« Le premier constat est celui d’un glissement des fonctions des équipes soignantes qui interviennent au domicile des personnes souffrant de troubles psychiques. On voit ainsi des infirmiers et des psychiatres s’investir au long cours dans de l’accompagnement quotidien. En oubliant l’existence de nos services d’accompagnement à la vie sociale et de nos services d’accompagnement médico-social pour adultes handicapés. Plus choquant encore par rapport à nos pratiques médico-sociales : certaines de ces équipes soignantes peuvent se rendre au domicile d’un malade à deux ou trois professionnels pour, disent-ils, croiser les regards.
Se rend-on compte à quel point cela est intrusif ? Et réalise-t-on qu’il faut en moyenne deux ou trois mois avant d’obtenir un rendez-vous en centre médico-psychologique, faute de personnel suffisant ? Si au moins les soignants acceptaient de se décharger de l’accompagnement quotidien au bout d’un certain temps. Mais leurs résistances à la mise en œuvre d’un relais sont trop nombreuses, comme le montre bien l’ANAP. Compétences exclusives de la psychiatrie, méconnaissance du secteur médico-social, mais également peur de perdre leur travail, comme cela nous a été remonté durant l’étude. Nous sommes dans une situation incroyable !
D’autant que nos services sont dans la cité, dans l’environnement du malade, avec ses relations, sa tutelle, son bailleur. Combien de temps encore va-t-on oublier que tout ce travail d’accompagnement au plus près de la personne est utile ? Nous invitons le social, le médico-social et le sanitaire à développer une logique de réseau pour soutenir de façon complémentaire l’usager dans la mise en œuvre de son projet de vie. »
« Le caractère finalement très expérimental des démarches d’intervention de la psychiatrie au domicile pourrait laisser croire qu’elles recouvrent un besoin émergent. Or le soin psychiatrique à domicile est inscrit dans la loi depuis 1960(3) et 70 % des patients sont désormais pris en charge en ambulatoire. Il est du coup assez perturbant de constater que nous n’en sommes qu’à ce stade.
Les attentes des familles de personnes souffrant de troubles psychiques sont immenses, tant au niveau des soins à domicile que de l’accompagnement médico-social de leur proche. C’est pourquoi nous ne pouvons nous permettre ces difficiles passages de relais entre les uns et les autres. Le secteur médico-social et la psychiatrie se doivent d’être complémentaires. Les soignants nous disent que le temps de réponse des acteurs sociaux et médico-sociaux est trop long. C’est oublier que dans bien des cas la MDPH [maison départementale des personnes handicapées] n’est même pas sollicitée à la sortie d’hospitalisation ! La question des relais devrait pourtant se poser dès l’admission à l’hôpital. En sens inverse, les Samsah doivent pouvoir s’appuyer sur un hôpital réactif. Si une situation requiert un soutien psychiatrique, qu’on ne leur réponde pas que c’est dans deux ou trois mois !

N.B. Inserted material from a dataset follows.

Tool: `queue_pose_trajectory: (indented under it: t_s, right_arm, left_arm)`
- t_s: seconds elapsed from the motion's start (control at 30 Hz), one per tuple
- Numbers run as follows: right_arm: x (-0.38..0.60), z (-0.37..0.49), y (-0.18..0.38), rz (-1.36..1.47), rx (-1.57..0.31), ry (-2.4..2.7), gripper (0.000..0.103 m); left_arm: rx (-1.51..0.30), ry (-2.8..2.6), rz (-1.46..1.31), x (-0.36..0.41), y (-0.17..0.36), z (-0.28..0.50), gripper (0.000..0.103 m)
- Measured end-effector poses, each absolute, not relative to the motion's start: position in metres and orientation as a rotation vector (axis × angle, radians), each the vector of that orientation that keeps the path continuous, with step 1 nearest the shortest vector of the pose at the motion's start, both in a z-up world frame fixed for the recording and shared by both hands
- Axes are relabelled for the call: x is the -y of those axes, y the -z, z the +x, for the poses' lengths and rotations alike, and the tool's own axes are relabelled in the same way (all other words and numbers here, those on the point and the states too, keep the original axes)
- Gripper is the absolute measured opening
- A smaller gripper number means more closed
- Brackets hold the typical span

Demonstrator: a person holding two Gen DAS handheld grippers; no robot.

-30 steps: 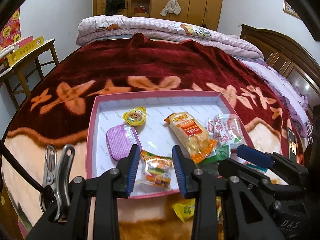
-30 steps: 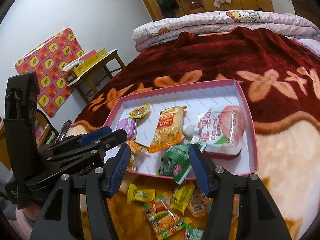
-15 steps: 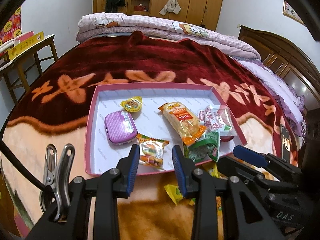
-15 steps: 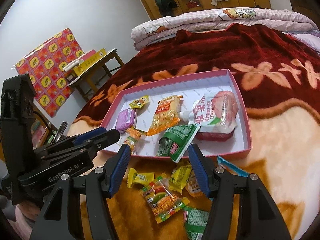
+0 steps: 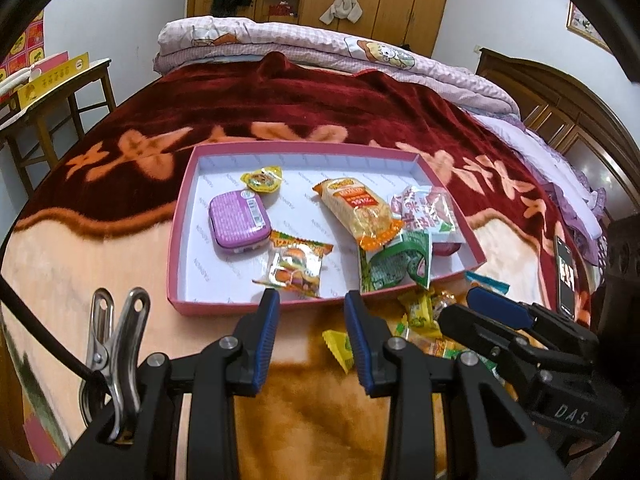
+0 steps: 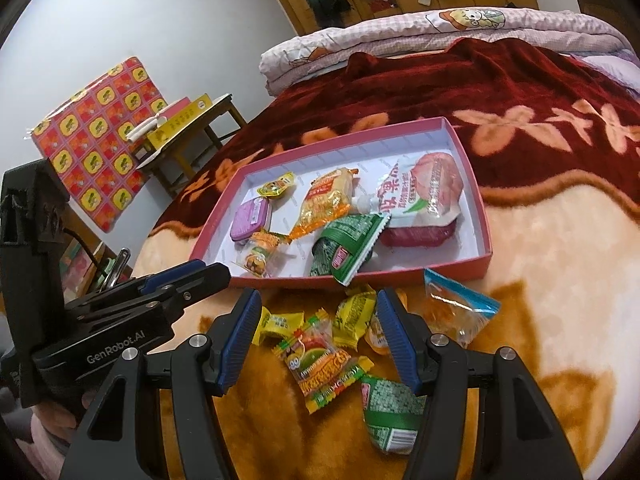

Pour les familles, il est important qu’il y ait une création de Samsah psychiatriques, qui accompagnent les personnes souffrant de troubles psychiques en adéquation avec leurs besoins, participent à l’information de l’entourage et travaillent en synergie étroite avec l’hôpital. De même, il faut adapter les services d’hospitalisation à domicile à la psychiatrie pour des interventions courtes. Aujourd’hui, l’hospitalisation à domicile ne représente que 0,86 % des journées d’hospitalisation en psychiatrie adulte. »
(1) Fédération nationale des associations gestionnaires pour l’accompagnement des personnes handicapées psychiques.
(2) Et membre de la commission soins de l’Union nationale de familles et amis de personnes malades et/ou handicapées psychiques (Unafam).
(3) Circulaire du 15 mars 1960 relative au programme d’organisation et d’équipement des départements en matière de lutte contre les maladies mentales.